O Mary Celeste

Inspirado em diversas fontes, incluindo eventos documentados, relatos de encontros, anedotas pessoais e folclore. Alguns nomes, locais e detalhes de identificação foram ajustados para fins de privacidade e continuidade narrativa.

Boa noite. Meu nome é Harriet, e passei a maior parte da vida adulta pesquisando mistérios marítimos. Cresci na Nova Escócia, onde o mar está no seu sangue, queira você ou não. E tem um caso ao qual continuo voltando, um que acho que representa algo genuinamente inexplicável. Aconteceu em dezembro de 1872, no Atlântico, a uns 640 quilômetros a leste dos Açores. Um brigue canadense chamado Dei Gratia navegava em direção a Gibraltar quando o timoneiro avistou outro navio ao longe. O vessel se movia de forma errática, com as velas rasgadas e tortas, claramente não sob controle adequado. O capitão, um homem que vou chamar de Daniel Morrison, reconheceu o navio. Era o Mary Celeste, um navio mercante americano que tinha saído de Nova York oito dias antes do seu próprio navio. Já deveria ter chegado a Gênova, na Itália. Em vez disso, estava ali, derivando sem rumo no meio do Atlântico.

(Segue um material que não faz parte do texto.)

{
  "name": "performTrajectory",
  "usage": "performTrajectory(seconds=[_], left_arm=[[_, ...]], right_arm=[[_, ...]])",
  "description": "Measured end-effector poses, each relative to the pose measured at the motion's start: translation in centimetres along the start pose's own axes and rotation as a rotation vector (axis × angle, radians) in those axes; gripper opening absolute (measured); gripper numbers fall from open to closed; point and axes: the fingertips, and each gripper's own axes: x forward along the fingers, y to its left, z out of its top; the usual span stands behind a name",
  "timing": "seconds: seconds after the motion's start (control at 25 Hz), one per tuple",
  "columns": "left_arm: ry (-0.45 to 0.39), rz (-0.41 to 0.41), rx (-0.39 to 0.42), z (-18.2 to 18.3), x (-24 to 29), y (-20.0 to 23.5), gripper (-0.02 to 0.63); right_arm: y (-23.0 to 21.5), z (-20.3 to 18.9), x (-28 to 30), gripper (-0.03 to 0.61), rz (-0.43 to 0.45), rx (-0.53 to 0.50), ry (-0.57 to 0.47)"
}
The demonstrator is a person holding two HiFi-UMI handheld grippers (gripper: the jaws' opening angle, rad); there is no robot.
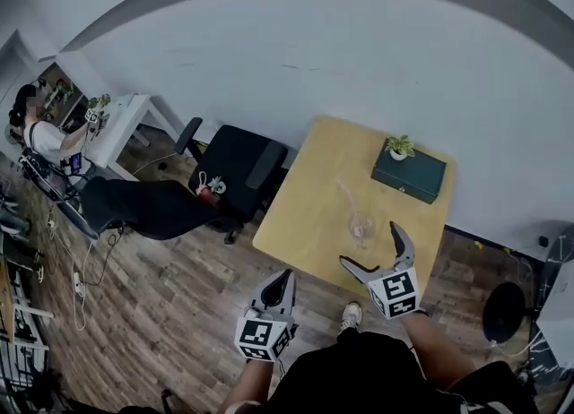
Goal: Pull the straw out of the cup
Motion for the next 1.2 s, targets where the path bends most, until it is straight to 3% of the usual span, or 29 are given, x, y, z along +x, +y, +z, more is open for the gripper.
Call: performTrajectory(seconds=[0.24, 0.52, 1.2], left_arm=[[-0.024, 0.044, -0.015, 1.0, 2.4, 1.0, 0.020], [-0.002, 0.037, -0.029, 0.2, 4.6, 1.0, 0.018], [0.014, -0.052, -0.009, 2.0, 9.6, 5.9, 0.018]], right_arm=[[-1.2, -0.5, 2.0, 0.588, 0.049, -0.006, 0.017], [-2.3, -1.5, 3.8, 0.569, 0.064, 0.005, 0.049], [-4.6, -3.3, 9.5, 0.429, -0.026, -0.018, 0.159]])
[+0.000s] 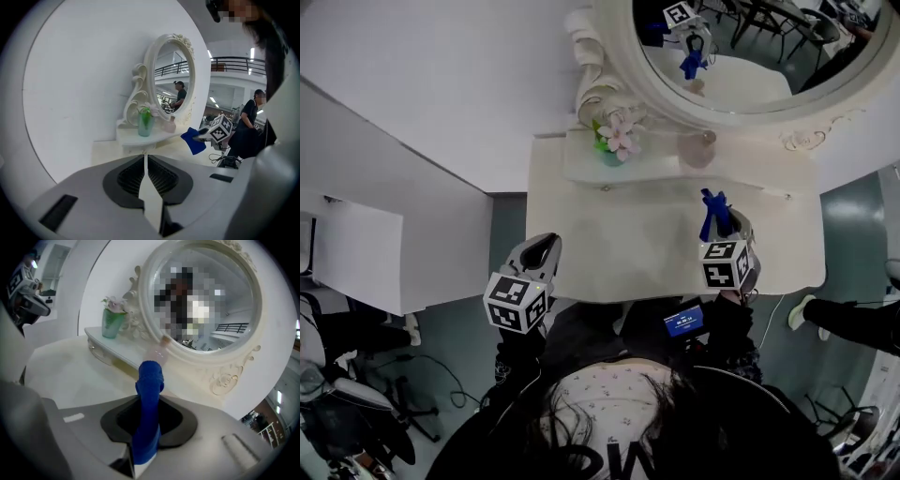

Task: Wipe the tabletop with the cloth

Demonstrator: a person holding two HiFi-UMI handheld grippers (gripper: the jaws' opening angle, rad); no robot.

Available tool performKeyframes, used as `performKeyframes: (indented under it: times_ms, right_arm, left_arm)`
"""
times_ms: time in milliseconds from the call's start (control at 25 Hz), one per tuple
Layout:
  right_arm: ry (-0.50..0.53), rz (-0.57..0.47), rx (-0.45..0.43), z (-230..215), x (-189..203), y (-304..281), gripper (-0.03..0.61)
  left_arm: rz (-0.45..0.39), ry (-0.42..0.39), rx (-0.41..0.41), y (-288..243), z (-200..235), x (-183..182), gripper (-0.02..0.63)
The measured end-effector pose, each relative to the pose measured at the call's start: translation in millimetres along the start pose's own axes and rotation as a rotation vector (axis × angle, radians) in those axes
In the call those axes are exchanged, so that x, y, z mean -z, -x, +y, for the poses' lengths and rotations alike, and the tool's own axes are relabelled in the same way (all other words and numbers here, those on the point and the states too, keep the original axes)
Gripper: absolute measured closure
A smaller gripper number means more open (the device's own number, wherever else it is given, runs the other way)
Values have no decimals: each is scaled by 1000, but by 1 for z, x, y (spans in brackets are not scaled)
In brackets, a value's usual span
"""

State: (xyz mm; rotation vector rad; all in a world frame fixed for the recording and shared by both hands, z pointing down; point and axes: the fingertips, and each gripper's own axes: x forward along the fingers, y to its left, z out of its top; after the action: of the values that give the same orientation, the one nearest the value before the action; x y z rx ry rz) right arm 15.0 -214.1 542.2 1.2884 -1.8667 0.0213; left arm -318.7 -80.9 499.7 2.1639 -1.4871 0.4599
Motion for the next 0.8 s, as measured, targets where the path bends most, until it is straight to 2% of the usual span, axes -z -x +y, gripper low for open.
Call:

Morrison enviou uma equipe de abordagem para investigar. O que encontraram assombra os historiadores marítimos há mais de cento e cinquenta anos. O navio estava completamente deserto. Nem uma única alma a bordo. O capitão, um marinheiro respeitado que vou chamar de Charles Crawford, navegava com sua esposa e sua filha de dois anos, junto com uma tripulação de sete homens. Dez pessoas ao total. Todos desaparecidos. Mas eis o que torna isso tão estranho. O navio estava em boas condições. Havia cerca de um metro de água no porão, o que soava alarmante mas não era incomum para um navio daquele tamanho. A carga, mil e setecentos barris de álcool industrial, estava quase intacta. Havia um suprimento de seis meses de comida e água ainda a bordo. Os pertences pessoais da tripulação estavam intocados em seus quartos. meses de comida e abandonaram o navio, isso não faz sentido - Samuel' Seja lá o que aconteceu, não foi fome. Não foi o navio se desmanchando. Algo mais fez dez pessoas subirem num pequeno bote salva-vidas e deixarem um navio perfeitamente seaworthy para trás.

A última entrada no diário do navio era datada de 25 de novembro, nove dias antes de o Dei Gratia encontrá-lo. Registrava que o Mary Celeste tinha chegado à vista da Ilha de Santa Maria nos Açores. Nada de incomum. Nenhum socorro, nenhuma emergência. E então silêncio. Nesses nove dias, o navio derivou quase 640 quilômetros sem ninguém ao leme. Os investigadores em Gibraltar examinaram tudo. Encontraram uma sonda de medição improvisada no convés, o tipo usado para medir a água no porão. Uma das bombas do navio tinha sido desmontada. O bote do navio havia sumido, junto com os instrumentos de navegação do capitão. Não havia sinais de violência. Sem sangue. Sem luta. Parecia, para todos que examinaram, que a tripulação havia abandonado o navio de forma organizada. Mas por que um capitão experiente, um homem que possuía uma participação naquele mesmo navio, deixaria para trás um navio que ainda estava perfeitamente capaz de navegar?